Nearly every industrialized country with which the US competes and trades has universal health care. US steel and auto manufacturers estimate that they are at a 15% price disadvantage because of their health insurance costs. US auto makers have relocated to Canada as has Toyota which has opened plants in the US before facing the cost of employeer-provided health care. In 1991 the General Accounting Office estimate that the American health insurance system created cost of $67 billion above what it would pay if it has a Canadian system.

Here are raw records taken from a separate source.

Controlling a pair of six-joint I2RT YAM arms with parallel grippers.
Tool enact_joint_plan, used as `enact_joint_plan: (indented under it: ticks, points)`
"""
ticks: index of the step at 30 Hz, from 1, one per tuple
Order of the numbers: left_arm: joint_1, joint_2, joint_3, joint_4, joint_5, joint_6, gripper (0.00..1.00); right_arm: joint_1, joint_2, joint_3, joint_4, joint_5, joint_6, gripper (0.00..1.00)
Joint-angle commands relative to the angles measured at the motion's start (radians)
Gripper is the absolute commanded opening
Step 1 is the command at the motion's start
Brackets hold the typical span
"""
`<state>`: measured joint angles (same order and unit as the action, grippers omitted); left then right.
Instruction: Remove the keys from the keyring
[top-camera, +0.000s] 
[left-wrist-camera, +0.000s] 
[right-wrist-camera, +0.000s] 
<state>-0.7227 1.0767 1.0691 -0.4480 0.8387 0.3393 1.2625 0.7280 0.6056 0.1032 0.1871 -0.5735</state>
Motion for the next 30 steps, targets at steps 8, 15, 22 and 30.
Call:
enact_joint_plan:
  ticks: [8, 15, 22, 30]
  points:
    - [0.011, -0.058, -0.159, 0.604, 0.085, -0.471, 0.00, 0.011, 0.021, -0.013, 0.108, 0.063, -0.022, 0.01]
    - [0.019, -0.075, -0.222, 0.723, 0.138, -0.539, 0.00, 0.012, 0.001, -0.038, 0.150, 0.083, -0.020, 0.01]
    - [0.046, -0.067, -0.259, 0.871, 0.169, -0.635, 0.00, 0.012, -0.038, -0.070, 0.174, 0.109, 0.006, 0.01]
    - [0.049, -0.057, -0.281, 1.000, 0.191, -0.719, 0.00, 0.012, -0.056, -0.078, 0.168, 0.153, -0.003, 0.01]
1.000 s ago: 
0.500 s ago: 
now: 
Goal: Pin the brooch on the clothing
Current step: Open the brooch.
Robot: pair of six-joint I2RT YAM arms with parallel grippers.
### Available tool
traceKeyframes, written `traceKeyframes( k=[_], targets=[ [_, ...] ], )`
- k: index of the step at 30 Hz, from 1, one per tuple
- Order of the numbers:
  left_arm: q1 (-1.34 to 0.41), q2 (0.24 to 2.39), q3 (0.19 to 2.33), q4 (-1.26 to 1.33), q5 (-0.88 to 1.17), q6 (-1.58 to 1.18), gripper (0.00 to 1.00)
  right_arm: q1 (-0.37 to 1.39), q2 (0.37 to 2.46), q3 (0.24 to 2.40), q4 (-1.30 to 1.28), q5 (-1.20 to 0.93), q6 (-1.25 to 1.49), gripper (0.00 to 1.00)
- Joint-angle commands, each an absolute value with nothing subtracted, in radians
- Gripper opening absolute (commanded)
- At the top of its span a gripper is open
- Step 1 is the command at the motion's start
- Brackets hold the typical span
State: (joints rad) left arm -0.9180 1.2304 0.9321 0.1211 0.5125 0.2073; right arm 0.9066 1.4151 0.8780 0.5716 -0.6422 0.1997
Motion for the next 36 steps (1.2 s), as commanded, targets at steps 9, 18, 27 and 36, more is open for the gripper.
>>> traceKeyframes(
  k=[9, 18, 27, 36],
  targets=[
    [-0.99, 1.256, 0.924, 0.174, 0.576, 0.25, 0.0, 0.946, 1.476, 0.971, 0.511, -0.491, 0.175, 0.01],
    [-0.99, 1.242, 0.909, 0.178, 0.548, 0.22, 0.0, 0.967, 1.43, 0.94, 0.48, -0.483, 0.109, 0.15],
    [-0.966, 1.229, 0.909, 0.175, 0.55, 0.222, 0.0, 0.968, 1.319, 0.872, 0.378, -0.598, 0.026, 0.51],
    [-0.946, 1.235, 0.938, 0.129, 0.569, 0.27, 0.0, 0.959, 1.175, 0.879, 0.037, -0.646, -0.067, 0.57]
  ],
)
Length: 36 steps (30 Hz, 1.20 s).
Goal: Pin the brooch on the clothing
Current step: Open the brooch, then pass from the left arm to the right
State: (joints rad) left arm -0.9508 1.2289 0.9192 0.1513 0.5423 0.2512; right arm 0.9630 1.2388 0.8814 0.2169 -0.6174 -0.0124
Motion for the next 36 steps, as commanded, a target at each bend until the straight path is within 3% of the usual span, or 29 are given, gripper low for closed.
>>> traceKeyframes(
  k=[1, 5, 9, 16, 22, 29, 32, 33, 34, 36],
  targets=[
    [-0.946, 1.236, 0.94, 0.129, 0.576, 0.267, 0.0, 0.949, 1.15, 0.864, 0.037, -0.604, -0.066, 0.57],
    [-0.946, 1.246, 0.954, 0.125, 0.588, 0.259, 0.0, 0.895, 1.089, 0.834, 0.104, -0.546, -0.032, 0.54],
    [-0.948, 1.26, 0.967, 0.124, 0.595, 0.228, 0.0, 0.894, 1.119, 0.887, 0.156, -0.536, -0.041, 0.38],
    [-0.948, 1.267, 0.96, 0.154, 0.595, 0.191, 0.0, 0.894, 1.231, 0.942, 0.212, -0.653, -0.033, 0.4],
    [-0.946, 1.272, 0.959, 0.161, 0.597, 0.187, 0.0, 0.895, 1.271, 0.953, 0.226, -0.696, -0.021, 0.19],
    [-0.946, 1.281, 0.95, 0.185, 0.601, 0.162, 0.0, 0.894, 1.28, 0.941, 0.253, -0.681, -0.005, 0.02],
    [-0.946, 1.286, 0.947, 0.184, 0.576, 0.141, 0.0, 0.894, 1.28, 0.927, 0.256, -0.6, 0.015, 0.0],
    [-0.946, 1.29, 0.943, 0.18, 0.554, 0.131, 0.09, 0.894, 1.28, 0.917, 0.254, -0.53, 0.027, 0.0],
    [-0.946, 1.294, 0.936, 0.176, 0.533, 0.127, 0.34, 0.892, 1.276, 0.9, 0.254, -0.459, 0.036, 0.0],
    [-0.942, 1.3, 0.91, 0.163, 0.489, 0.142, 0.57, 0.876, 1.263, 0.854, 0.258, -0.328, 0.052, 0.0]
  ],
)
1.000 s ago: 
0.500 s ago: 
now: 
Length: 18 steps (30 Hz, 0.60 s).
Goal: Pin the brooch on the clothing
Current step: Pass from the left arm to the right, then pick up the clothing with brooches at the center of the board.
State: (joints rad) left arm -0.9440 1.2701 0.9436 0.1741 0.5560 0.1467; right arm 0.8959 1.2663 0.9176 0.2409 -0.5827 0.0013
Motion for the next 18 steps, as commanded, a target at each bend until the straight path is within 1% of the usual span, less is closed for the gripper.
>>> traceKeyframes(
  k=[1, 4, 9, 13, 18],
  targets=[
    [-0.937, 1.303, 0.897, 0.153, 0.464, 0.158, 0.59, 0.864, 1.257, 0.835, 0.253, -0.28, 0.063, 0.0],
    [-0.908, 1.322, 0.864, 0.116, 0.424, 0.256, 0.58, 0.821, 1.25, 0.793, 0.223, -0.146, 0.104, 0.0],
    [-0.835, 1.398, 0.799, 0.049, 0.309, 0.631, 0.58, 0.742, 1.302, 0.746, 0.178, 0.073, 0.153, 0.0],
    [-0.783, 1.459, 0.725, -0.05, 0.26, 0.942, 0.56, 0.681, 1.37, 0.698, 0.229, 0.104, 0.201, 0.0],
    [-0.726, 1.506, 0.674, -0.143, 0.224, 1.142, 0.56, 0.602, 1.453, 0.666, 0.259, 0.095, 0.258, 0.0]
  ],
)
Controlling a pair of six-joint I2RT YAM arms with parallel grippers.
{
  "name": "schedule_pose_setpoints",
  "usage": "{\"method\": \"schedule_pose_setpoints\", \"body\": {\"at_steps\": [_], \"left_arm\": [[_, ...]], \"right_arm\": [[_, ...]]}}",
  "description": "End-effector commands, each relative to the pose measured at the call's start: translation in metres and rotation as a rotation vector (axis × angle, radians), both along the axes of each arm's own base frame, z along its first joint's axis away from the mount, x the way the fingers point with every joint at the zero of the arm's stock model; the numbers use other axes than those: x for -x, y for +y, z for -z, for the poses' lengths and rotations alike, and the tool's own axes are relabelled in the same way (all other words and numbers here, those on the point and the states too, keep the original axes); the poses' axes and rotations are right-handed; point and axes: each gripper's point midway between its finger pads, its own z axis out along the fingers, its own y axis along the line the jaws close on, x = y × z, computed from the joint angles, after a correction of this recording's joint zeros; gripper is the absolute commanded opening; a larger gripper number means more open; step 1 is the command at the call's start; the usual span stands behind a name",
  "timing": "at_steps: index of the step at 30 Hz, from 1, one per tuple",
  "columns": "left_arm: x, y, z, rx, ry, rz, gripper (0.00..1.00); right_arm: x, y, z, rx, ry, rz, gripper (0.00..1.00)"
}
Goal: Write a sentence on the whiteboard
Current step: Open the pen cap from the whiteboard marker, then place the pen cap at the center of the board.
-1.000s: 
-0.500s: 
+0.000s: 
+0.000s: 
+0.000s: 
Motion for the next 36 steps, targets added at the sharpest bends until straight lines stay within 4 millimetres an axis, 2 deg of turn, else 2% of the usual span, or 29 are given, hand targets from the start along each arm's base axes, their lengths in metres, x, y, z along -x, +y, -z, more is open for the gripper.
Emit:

Employment-based pension funds also depress US competitiveness. The auto industry is generally credited with building a middle class in the US. Consider the consequences of the dying auto industry:
- General Motors announced it will cut 25,000 jobs and close 12 factories by 2008.
- Delphi auto parts declared bankruptcy, plant to close at least a dozen plants and cut 24,000 jobs within three years.
- Ford announced cutting 30,000 jobs by 2012.
- The closing of these auto-manufacturing jobs will have an impact on employment in steel, rubber, and other industries as well.
The remedy for this catastrophic system is single payer, federally funded care at the low administrative costs of the VA and of Medicare, which has been our single payer system until privatizing compassionate conservatives reconfigured it to enrich their largest contributors.
Universal health care and keeping Social Security’s promise as its enactors intended are policies which are fair to employees and employers and a path toward economic recovery and a rational health care system.